Maybe a materialist would argue that there cannot be anything other than an empirical universe and so to question why things are is meaningless, but Karl Jaspers raises an interesting counterpoint:

“If by “world” I mean the sum of all that cognitive orientation can reveal to me as cogently knowable for everyone, the question arises whether the being of the world is all there is.”

 It is a little naïve and narcissistic to think that only what we can experience with our heavily flawed sensory organs, or comprehend within the limits of our human intellect, is all that there can possibly be within this universe. Friedrich Nietzsche puts it even less politely:

“Would it not be rather probable that, conversely, precisely the most superficial and external aspect of existence—what is most apparent, its skin and sensualization—would be grasped first—and might even be the only thing that allowed itself to be grasped? A “scientific” interpretation of the world, as you understand it, might therefore still be one of the most stupid of all possible interpretations of the world, meaning that it be one of the poorest in meaning.”

 I do appreciate a man who flat out calls science stupid.

But maybe you reject metaphysics. Maybe this is all there is, or you subscribe to the belief that if we can’t experience it, or it doesn’t materially affect the universe in such a way that we can measure it, then it is, again, meaningless and pointless to discuss. Of course this doesn’t take into account that we could possibly experience it in some way outside of our sensory or intellectual selves (for example the accumulation of Karma, perhaps, which affects us but not in a way that we would ever be able to materially measure) but let’s just ignore that point for now. Let’s say this is all there is.

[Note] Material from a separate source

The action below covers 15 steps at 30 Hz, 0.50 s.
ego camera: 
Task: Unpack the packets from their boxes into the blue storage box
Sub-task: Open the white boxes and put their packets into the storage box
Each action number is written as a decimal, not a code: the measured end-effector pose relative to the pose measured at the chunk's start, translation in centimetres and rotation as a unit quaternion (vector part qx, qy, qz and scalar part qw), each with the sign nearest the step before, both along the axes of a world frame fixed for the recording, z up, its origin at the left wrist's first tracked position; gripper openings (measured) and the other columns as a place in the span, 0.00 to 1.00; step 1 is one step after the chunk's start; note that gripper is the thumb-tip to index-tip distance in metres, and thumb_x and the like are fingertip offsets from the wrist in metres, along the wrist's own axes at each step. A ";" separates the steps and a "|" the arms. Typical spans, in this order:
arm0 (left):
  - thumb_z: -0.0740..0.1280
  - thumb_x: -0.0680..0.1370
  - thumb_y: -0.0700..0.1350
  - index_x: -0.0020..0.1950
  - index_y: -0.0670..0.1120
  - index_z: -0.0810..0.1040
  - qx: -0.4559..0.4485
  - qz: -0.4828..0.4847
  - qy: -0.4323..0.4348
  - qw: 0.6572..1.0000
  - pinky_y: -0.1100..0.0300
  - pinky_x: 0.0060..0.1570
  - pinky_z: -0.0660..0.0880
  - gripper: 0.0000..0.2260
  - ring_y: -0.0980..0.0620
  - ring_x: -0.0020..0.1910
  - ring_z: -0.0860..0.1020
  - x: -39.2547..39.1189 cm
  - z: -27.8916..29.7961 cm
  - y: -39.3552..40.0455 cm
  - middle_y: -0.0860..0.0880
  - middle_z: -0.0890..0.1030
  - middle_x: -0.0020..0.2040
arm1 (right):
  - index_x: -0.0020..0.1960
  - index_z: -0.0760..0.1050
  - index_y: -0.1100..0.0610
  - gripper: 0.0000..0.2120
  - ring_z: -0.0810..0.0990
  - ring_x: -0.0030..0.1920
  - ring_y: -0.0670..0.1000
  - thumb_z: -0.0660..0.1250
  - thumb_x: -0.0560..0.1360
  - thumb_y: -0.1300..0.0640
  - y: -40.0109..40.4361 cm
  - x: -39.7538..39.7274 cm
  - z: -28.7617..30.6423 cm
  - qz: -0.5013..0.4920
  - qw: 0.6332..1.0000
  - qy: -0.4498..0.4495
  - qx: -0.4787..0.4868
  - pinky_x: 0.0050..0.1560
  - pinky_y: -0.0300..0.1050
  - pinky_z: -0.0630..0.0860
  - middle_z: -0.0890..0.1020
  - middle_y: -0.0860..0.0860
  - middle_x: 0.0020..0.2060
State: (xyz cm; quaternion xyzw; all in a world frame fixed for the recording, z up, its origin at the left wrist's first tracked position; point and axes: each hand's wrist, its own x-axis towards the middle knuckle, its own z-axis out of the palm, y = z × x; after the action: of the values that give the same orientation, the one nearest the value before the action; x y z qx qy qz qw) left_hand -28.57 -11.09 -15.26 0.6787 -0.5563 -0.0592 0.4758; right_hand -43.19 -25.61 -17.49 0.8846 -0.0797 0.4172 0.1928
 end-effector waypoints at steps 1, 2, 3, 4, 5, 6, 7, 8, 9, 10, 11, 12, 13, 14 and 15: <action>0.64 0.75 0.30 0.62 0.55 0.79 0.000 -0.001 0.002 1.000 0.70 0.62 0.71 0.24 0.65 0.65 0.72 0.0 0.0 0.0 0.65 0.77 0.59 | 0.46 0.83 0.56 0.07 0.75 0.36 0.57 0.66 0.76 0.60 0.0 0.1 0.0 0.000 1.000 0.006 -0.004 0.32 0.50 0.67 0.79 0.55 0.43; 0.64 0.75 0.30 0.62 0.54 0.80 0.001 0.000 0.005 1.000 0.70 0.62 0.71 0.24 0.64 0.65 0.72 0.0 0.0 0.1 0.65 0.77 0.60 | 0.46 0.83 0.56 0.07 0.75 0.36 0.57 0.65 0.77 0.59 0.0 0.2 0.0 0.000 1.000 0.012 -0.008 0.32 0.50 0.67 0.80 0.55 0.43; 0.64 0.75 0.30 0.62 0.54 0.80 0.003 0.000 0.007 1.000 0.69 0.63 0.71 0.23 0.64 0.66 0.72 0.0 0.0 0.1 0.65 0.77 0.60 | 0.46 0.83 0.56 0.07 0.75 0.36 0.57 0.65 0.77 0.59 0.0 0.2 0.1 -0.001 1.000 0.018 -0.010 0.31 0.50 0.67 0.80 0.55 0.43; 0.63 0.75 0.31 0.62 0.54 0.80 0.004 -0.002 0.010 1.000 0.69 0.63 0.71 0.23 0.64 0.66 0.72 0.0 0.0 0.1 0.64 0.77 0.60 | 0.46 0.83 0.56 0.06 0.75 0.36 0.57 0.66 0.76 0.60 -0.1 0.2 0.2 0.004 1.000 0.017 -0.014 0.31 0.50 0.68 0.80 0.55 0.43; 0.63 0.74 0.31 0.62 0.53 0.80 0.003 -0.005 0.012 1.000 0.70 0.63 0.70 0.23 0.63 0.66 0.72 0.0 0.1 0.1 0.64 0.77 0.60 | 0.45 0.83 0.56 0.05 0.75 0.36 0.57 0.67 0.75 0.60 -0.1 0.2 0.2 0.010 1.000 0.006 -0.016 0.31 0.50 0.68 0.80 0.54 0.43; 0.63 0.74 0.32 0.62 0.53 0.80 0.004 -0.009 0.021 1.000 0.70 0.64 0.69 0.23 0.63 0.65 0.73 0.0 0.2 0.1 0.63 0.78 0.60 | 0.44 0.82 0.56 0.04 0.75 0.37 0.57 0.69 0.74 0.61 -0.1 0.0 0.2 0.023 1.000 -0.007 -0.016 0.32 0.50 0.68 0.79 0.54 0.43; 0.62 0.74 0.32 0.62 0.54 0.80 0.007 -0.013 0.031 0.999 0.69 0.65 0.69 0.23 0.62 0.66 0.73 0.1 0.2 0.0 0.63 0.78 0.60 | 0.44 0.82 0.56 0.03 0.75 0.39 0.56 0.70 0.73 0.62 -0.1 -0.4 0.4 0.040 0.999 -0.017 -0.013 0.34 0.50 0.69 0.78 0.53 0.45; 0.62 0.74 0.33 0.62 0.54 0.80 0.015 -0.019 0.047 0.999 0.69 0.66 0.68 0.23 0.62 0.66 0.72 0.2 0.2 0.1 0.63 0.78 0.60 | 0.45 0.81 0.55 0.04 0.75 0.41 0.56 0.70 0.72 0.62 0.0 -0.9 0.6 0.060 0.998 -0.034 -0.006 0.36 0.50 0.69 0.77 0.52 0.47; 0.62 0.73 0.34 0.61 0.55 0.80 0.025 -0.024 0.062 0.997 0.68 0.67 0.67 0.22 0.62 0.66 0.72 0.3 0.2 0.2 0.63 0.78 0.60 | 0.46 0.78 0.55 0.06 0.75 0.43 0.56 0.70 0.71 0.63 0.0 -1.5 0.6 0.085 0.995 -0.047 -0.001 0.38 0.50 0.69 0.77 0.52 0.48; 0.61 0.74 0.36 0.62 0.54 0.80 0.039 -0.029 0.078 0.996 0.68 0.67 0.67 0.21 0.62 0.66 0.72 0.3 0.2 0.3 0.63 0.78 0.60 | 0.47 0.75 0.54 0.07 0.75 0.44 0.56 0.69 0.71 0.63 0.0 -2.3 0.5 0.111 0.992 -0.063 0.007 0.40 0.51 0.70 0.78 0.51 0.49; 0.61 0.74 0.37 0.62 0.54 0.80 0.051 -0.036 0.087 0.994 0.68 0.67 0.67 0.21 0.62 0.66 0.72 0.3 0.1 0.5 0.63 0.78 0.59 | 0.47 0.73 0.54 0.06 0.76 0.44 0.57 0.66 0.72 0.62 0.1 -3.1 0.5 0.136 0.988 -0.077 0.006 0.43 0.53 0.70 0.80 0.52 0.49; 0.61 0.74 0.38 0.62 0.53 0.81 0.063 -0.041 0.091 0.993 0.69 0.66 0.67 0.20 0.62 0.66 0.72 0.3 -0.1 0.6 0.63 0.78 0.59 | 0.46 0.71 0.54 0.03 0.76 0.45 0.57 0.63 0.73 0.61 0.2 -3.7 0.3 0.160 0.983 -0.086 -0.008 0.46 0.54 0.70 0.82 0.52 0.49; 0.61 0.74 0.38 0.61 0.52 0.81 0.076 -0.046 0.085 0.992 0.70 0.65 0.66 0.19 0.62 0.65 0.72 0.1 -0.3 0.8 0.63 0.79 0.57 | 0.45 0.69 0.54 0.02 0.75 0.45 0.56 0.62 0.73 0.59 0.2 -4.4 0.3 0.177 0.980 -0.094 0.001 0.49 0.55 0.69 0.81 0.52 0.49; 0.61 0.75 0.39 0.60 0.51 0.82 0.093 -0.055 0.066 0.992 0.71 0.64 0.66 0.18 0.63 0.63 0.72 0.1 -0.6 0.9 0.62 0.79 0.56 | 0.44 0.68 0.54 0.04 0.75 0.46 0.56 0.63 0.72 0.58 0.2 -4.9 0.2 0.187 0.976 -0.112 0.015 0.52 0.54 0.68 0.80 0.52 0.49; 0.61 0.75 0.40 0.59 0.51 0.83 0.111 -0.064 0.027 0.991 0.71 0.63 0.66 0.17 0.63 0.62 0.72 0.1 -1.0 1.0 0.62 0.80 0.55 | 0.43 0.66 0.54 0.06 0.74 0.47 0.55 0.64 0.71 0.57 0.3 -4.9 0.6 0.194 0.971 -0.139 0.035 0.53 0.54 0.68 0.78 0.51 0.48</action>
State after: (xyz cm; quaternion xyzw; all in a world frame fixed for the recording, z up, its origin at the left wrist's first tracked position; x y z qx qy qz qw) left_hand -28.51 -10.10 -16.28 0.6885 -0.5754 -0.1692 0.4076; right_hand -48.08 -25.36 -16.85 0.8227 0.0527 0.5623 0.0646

Do you think that it’s important to discuss what’s good and bad? Or even to come up with an idea as to what “good” even means? Heidegger agrees that there is no imminent practical use of philosophy, but says, “We cannot do anything with philosophy, [but] might not philosophy, if we concern ourselves with it, do something with us?” Adam Smith was a philosopher of economics, from whence we obtained capitalism which now dictates how our entire world is run. Karl Marx and John Maynard Keynes have offered their own views on the economy which have affected the world in their own significant ways as well. The philosophy of René Descartes dictates how we view our sense of self: as a discrete subject separate from the rest of the universe. Philosophy can change entire paradigms.

But maybe changing the world still isn’t good enough. You want a practical job that’s not a professor. Something with prestige. Plato argues that philosophy isn’t only practical, but it is the ideal for leadership. He advocates that any type of ruler should be a philosopher in its most literal sense, as a lover of knowledge. A lover of knowledge would endlessly pursue it, and in doing so would be able to apply any knowledge gained to the society underneath him or her. With knowledge as one’s passion, the love of power would not exist, and there would be a disdain for rule that the philosopher would possess: another quality for governance that Plato found necessary.

So start a revolution based off of The Republic, and then your philosophy major can finally net you a ballin’ career path… which, um… upon reflection, still doesn’t actually pay all that well.